それで中間メーカーが頑張って企画して服にして提案するでしょ、そうすると今度単価の詰めが入るの、「そんな値段じゃ売れない」って。もっと安くしろって言ってくる。わかるよ、その原価率設定だと、この下代だったらかなりの上代になっちゃうもんね、ここから売り場まではまだ何軒か人が絡むから商品コストはその分も含むわけだ。そうだよね。でも、これ大手SPAが言うから困る。あなたたちはFC店頼りでもなく、直営でその規模なのに原価率20%じゃないと値段合わないって、そもそも売れない前提でその構成比なら商品企画とか仕組みとか考え直さないとヤバい。

ちなみに僕の知ってるメーカーさんは卸とFCでやってるけど原価率は案外高い。もちろん買取とか委託とかそれぞれ小売との取引形態によるから一概に言えないけど、ちゃんと収益化できてる。だからこのノリで大手SPA行くとまじビビる。その値切り根性に。


その大手SPAにぶら下がってる業者はだいたいが商社とか。で、その商社が工場直でやるかと思いきや、ここから中間メーカーに投げられたりする。(商社にぶら下がってる中間メーカーもいるし、商社の営業が怠惰な場合は中間メーカーに直接アパレルと商談させて決済だけ商社と言うケースもある。これは与信管理やファイナンス問題もあるので一概に悪とは言えない。)

で、この中間メーカーは縫製工場に直接依頼することもあれば、ここから縫製振り屋に投げたりする。縫製業は最長でもこのくらいルートが伸びる時がある。これで縫製工賃叩かれたら当然しわ寄せは工場に行く。最初のメーカーが1,000円で受けたら、振り屋に800円とかで投げる。振り屋は650円くらいでまとめられるように裁断、縫製、仕上げ屋にそれぞれ単価交渉する。その最終下職の工場で作業してるのが外国人研修生だったりする。


生地も同じ流れで、大手SPAに直接生地売りする場合でも、中間メーカーから発注もらう場合でも、生地単価だって値切られる。生地問屋の営業は注文ほしいから「頑張ります!」って言って元気よく持ち帰ってくるでしょ。そんで生地メーカーや工場にそれぞれ単価交渉するの。さっきの縫製と同じで。

特に手張りのプロパー品番とかは、その営業裁量を与えられる程度の粗利率確保のために、物量に物言わせてかなりの編み工賃や染め工賃の圧縮が入ってる。

編み工場だって、工場持ってるところが自社で編むとは限らない。大手問屋にぶら下がってる生地メーカー(特に尾州)は更に抱えの家産ニッターへ工賃をぶっ叩く。最後に受ける家産ニッターは機械遊ばせるよりは稼働してた方がいいので信じられない単価で受託する。
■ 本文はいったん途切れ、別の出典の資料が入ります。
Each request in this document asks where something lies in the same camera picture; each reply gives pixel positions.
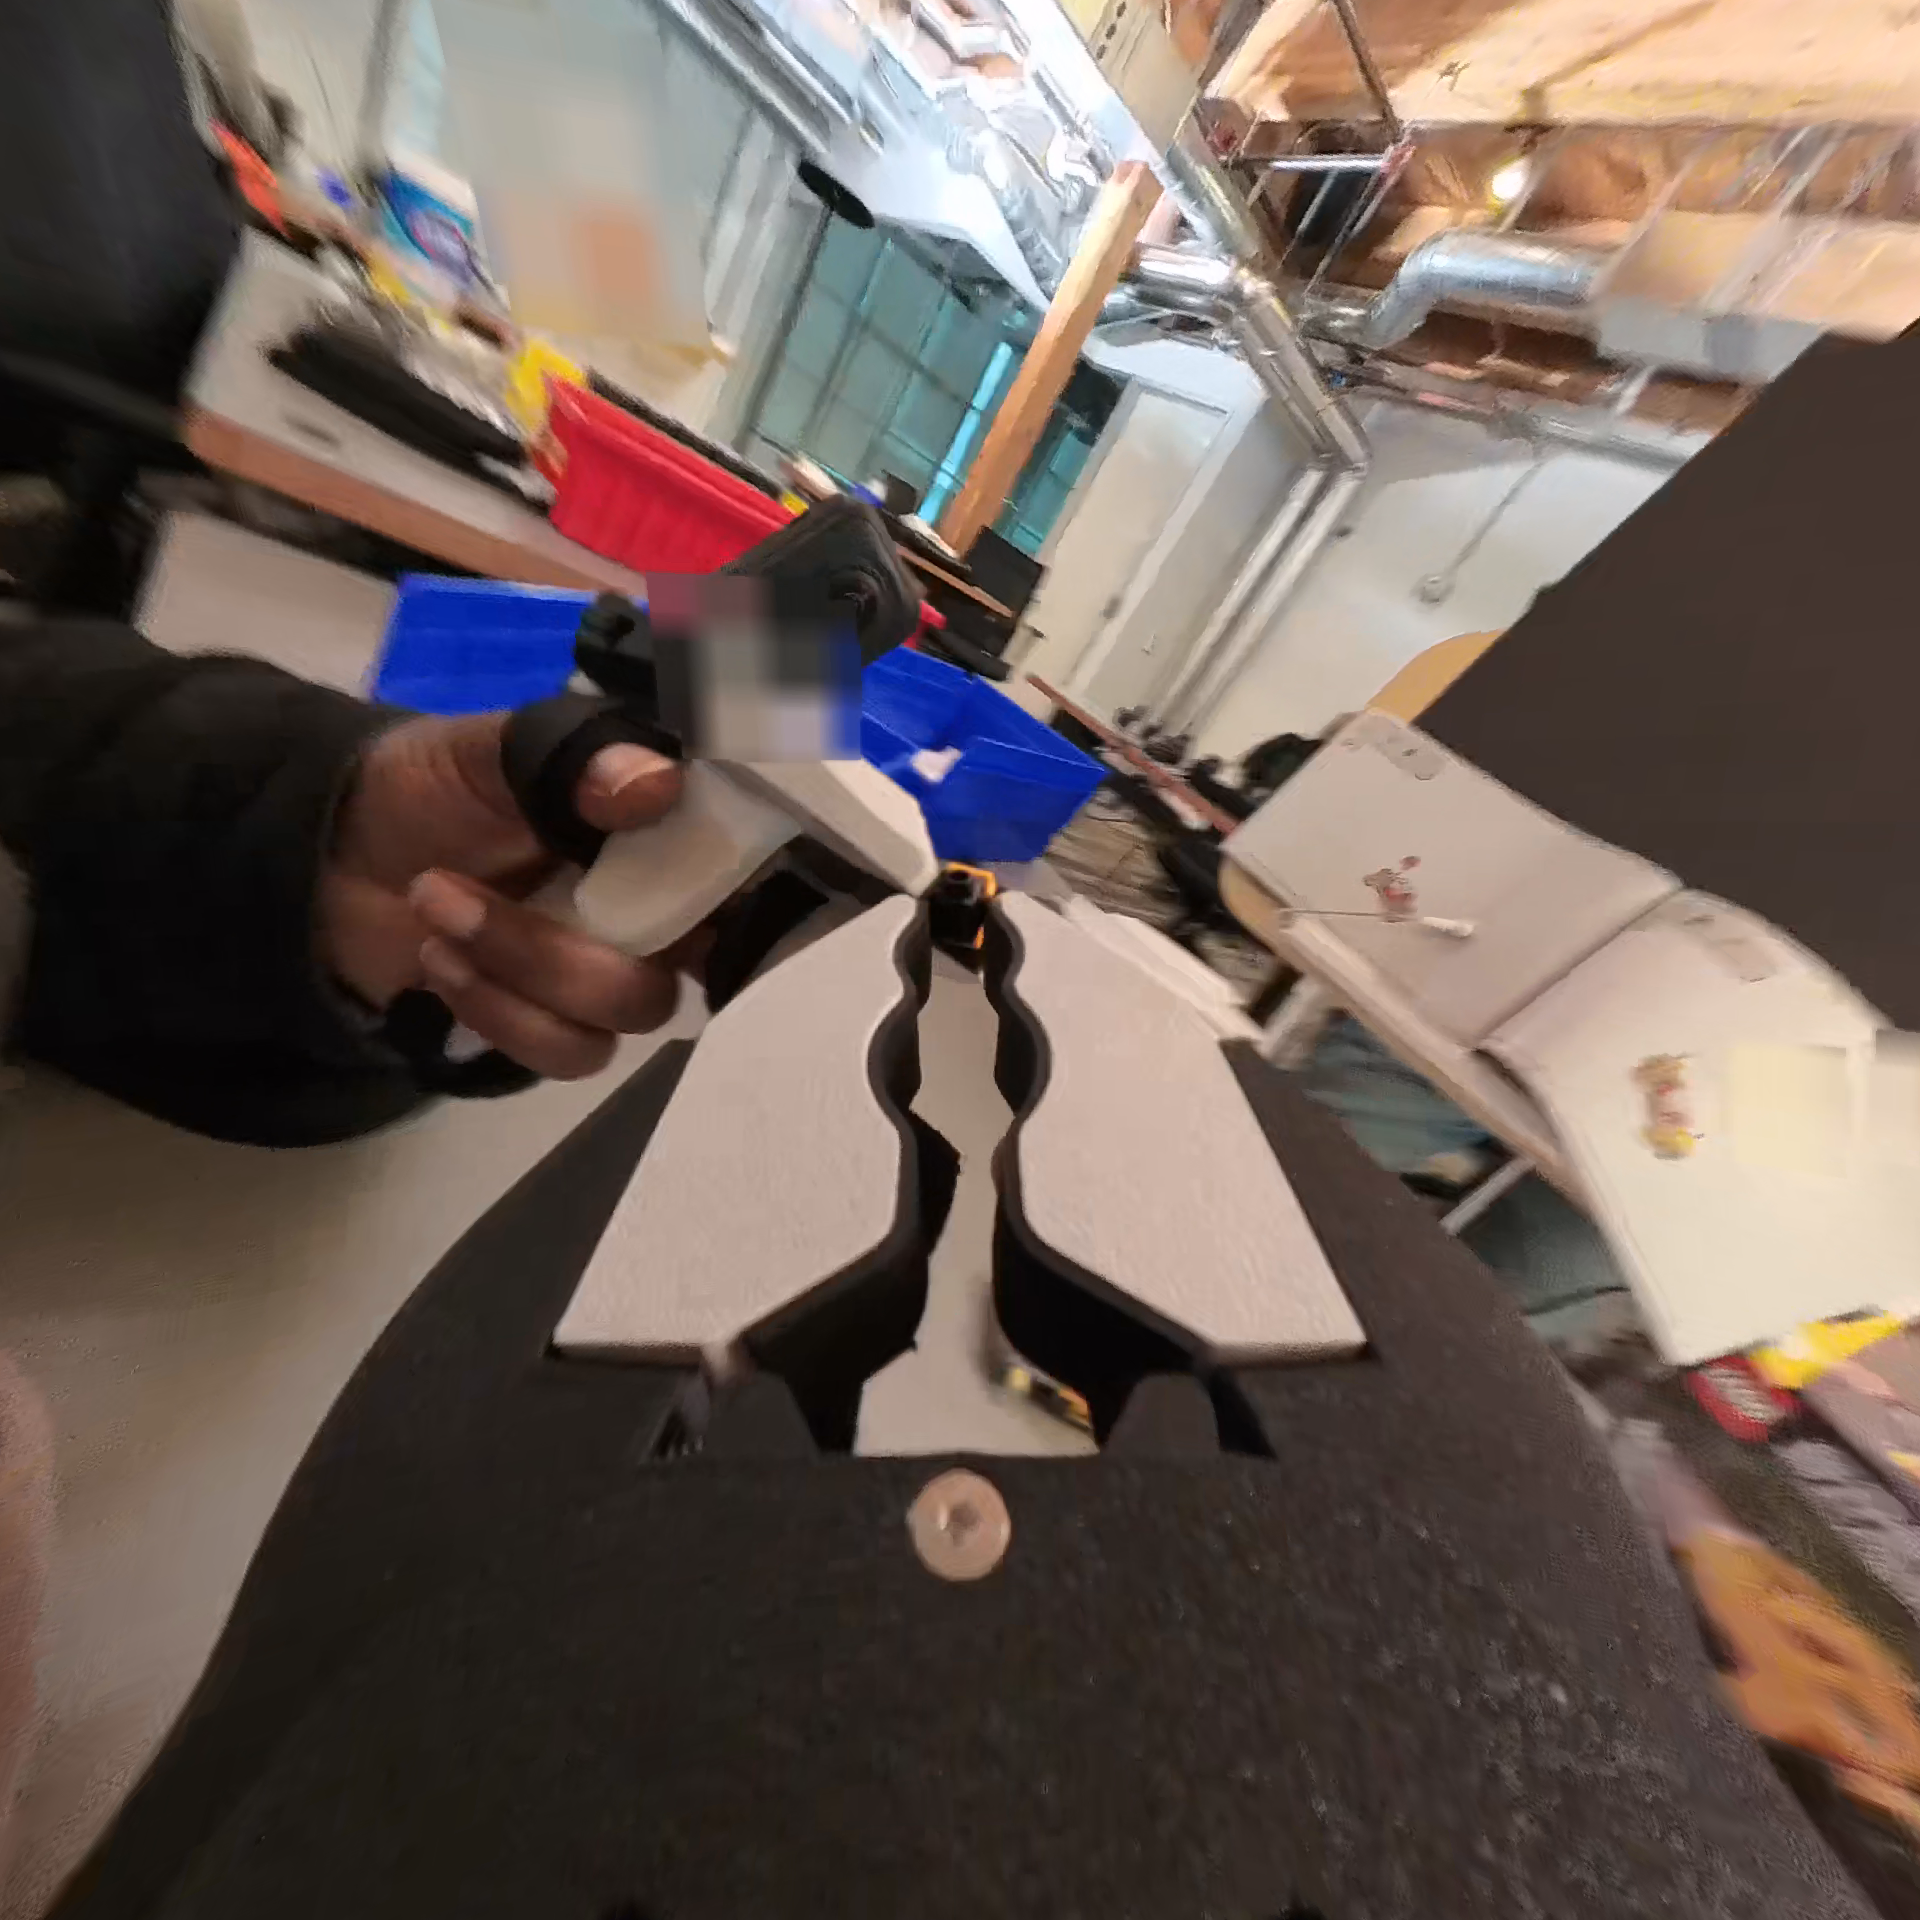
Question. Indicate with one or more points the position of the red yellow packet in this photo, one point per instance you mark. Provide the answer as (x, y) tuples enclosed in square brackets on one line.
[(1785, 1371)]

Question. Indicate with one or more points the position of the blue white bottle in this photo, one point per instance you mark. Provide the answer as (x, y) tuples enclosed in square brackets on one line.
[(427, 225)]

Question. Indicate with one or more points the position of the wooden side table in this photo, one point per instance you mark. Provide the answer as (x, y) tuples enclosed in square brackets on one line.
[(330, 465)]

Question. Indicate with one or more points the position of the person's left hand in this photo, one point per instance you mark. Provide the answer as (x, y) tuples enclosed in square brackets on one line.
[(434, 838)]

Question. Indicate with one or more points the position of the black cloth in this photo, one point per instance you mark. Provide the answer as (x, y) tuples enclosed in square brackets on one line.
[(388, 398)]

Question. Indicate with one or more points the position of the person's left forearm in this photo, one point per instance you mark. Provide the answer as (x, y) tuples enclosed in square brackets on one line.
[(164, 869)]

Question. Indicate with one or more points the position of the black panel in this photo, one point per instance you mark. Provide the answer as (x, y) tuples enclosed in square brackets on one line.
[(1723, 674)]

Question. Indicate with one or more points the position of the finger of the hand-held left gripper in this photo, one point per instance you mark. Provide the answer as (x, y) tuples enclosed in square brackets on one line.
[(840, 809)]

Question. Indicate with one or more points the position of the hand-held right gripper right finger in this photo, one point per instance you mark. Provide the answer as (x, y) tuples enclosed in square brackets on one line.
[(1170, 1185)]

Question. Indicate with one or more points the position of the red storage bin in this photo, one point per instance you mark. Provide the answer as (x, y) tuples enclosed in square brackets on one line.
[(644, 493)]

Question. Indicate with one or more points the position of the black office chair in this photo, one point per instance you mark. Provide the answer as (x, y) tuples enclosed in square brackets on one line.
[(89, 225)]

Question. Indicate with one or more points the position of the orange lego piece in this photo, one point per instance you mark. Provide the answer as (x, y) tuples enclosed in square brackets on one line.
[(984, 931)]

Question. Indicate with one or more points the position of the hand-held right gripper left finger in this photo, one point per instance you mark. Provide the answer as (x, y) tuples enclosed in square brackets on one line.
[(749, 1185)]

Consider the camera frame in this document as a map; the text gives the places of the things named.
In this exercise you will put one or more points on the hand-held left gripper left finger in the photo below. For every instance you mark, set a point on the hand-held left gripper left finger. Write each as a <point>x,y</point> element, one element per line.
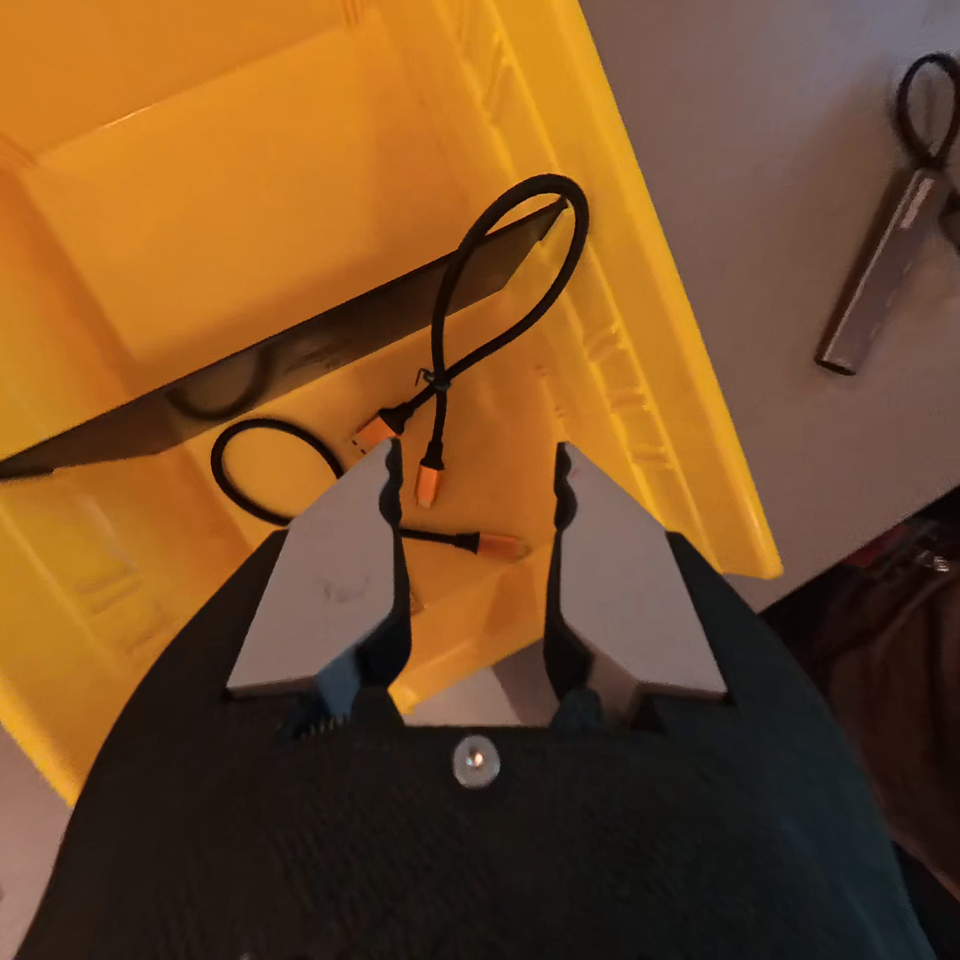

その信じられない単価で受けて実際に作業してるのが外国人研修生だったりする。


縫製工場も編み工場も、繊維製造工業はこの経緯で仕事を受けて、最終的に作業する人に払う賃金はこの受託加工賃の中から出すしかない。工賃て設備費とかも含んだ上での人件費だから、値切ったら値切っただけ下請けの生活が圧迫されるのを理解してほしい。


外国人研修生に対しての待遇がひどいとか、確かにそういう工場もあるけど、そもそも購買単価が消費者のイメージと乖離してるから値段を下げないと売れないという体質自体が、彼ら工場などの収益を担保できる構造じゃないよねって話。

だから「外国人研修生が辛い」ってことを「雇ってる工場が単純に悪い」って言っちゃう人は、こういう背景も意識してからにした方がいいよってこと。

そう考えると、僕らみたいな中間業者がいない方が、工賃も少しは引き上げられるし、商品上代も歩み寄れるし、いいことだらけだよね。今はまだ無理だろうけど。

少しでもそのような良い環境にできるように、双方に向けて発信してることが、役に立てばいいなと願って日々動いてる今日この頃。